Beaufort, SC, is one of the prettiest towns in America, full of beauty, history and whimsy. It was founded in 1711, making it the second-oldest city in the state. There's something to discover around every corner, and here's a way to make it fun and interesting for your kids. Print out our clues and take the kids on a fun scavenger hunt through town.
Start your scavenger hunt at the Beaufort Visitors Center at 713 Craven St. You can't miss it: It looks like a giant orange castle. It's actually the old Beaufort Arsenal, built in 1798. Make a left as you walk out of the courtyard of the arsenal and walk toward Carteret Street.
1. Who is the most lovely Miss Beaufort of them all?
It's a beauty queen mermaid, of course. The whimsical sculpture was created by sisters Lee Perry and Charlene Perry-Dohmann.
Now cross Carteret Street to Morrall Park.
2. Can you find the No. 1 tree in Beaufort? What about the No. 5 tree?
No, the trees aren't in a beauty contest like the mermaids. Instead, this little pocket arboretum numbers the trees of the Beaufort Tree Walk. The No. 1 tree is a sycamore, and the No. 5 is the sugarberry. The Tree Walk is it's own fun trek through town, too.
At the end of the tree walk, turn right onto New Street and walk all the way to the end, to the water.
3. Can you spot something that would have helped you climb up in the world?
It's a mounting block at the curb, in front of the Lewis Reeve Sams House at 601 Bay St. The granite blocks were used as steppingstones to climb into carriages in the days before automobiles.
Cross the street to the beautiful little park. Isn't that an amazing view? Now walk to the edge of the water.
4. What sea creature did the people of Beaufort use to hold back the water?
Look closely at the sea wall you're standing on. Can you tell what it's made of? It's oyster shells. This rather rare material is called tabby. It's a type of concrete used by the earliest European settlers in this area as a building material. Very little tabby is left in the world, but Beaufort is just about ground zero of tabby architecture. This tabby sea wall, built between the Revolutionary and Civil Wars, is a remarkable example of the material.
Now walk down Bay Street and cross over Carteret Street. Turn left at the first little alley you come to.
5. What magical place do you spy at the end of the alley?
Oh, this is an easy one. It's a playground, and possibly the prettiest playground in the world. It's in Henry C. Chambers Waterfront Park, which stretches along the Beaufort River. When you're finally able to pull your kids from the playground, walk to the circle of palmetto trees.
6. For how long was Beaufort the capital of South Carolina?
For two whole days. The granite blocks encircling the trees tell the history of this beautiful area, including the fact that Beaufort was the official capitol for a remarkably short time.
Now walk along the waterfront promenade.
7. What makes these benches and paving stones extra-special? Look carefully.

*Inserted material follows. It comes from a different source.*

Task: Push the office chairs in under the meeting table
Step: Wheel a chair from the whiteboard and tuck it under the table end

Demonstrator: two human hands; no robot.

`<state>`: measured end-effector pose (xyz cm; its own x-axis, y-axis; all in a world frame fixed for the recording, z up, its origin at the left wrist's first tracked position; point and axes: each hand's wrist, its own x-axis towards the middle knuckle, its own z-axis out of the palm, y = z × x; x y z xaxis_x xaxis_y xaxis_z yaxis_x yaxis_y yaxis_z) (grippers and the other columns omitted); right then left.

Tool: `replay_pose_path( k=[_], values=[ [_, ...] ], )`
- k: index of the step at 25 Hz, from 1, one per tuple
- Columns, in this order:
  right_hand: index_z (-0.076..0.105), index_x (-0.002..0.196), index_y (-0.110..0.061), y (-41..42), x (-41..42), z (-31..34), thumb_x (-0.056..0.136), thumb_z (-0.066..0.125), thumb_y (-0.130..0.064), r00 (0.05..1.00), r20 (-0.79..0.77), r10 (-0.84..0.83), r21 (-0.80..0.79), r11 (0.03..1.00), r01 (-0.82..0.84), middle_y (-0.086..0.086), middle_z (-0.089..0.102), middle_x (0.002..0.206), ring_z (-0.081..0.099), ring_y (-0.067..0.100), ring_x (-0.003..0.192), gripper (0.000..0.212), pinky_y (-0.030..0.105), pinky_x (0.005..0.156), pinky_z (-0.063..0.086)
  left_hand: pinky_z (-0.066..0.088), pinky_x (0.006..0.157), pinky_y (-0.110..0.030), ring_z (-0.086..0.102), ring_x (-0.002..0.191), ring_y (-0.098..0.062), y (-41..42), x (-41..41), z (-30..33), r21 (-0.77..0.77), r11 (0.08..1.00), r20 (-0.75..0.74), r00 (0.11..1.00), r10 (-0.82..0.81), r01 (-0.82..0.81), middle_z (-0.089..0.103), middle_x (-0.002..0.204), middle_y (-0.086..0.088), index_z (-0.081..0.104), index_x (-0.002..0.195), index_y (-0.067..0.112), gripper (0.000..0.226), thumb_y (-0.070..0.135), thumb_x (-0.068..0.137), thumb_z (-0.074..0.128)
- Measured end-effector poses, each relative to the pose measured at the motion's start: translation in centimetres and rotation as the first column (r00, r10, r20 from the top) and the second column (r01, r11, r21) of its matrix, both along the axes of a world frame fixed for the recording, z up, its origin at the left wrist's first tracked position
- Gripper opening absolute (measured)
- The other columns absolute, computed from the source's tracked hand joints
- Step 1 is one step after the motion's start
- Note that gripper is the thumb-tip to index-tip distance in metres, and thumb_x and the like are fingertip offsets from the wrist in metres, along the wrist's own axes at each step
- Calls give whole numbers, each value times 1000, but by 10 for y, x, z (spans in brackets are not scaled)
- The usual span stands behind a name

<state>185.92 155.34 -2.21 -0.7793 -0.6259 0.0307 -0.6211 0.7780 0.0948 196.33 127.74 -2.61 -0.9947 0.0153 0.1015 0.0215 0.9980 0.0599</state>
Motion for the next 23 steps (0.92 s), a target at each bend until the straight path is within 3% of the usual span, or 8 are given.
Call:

It's sea shells. They are decorated with all types of sea shells. Now this isn't tabby, like the sea wall. This concrete is just modern material with pretty sea shells making a pretty walk even prettier.
Keep walking and turn right at the marina. Walk toward the buildings, but turn right again to stay in the park.
8. Now don't lose your head over this one. Can you discover which Beaufort patriot signed the Declaration of Independence?
It's Thomas Heyward Jr. A bronze bust on the brick walkway commemorates his life.
Walk down the brick path. Turn left at the flagpole and walk back to Bay Street.
9. Who's got the time?
Look up. The Peoples Bank does. This vintage clock from the 1920s stands high on the sidewalk, a beautiful reminder of a time when people looked up and out at the world when they needed to know the time, rather than down into their phones.
Now cross Bay Street and walk down West Street.
10. What highly unusual police tactic did Sheriff J.E. McTeer once use to keep the law in Beaufort?
Bet you never saw this coming: It's voodoo. It's a belief and practice more commonly known as hoodoo in Beaufort and the surrounding islands. A historical marker on a building on the left side of West Street tells the tale of this well-regarded and beloved sheriff who served Beaufort from the 1920s through the 1960s.
Now walk to the corner.
11. Still craving more information?
Look up. You're on Craven Street near the Beaufort Arsenal, where you started out. Now you might think it odd that the Arsenal was built on Craven Street (craven means cowardly), but the street is actually named for Lord Proprietor William Craven II, the Earl of Craven, who was one of eight men given ownership and control of the Carolina colony by King Charles II in 1665.
And if you're craving something else (lunch anyone?), you've just walked past downtown's great restaurants. Pick one and enjoy!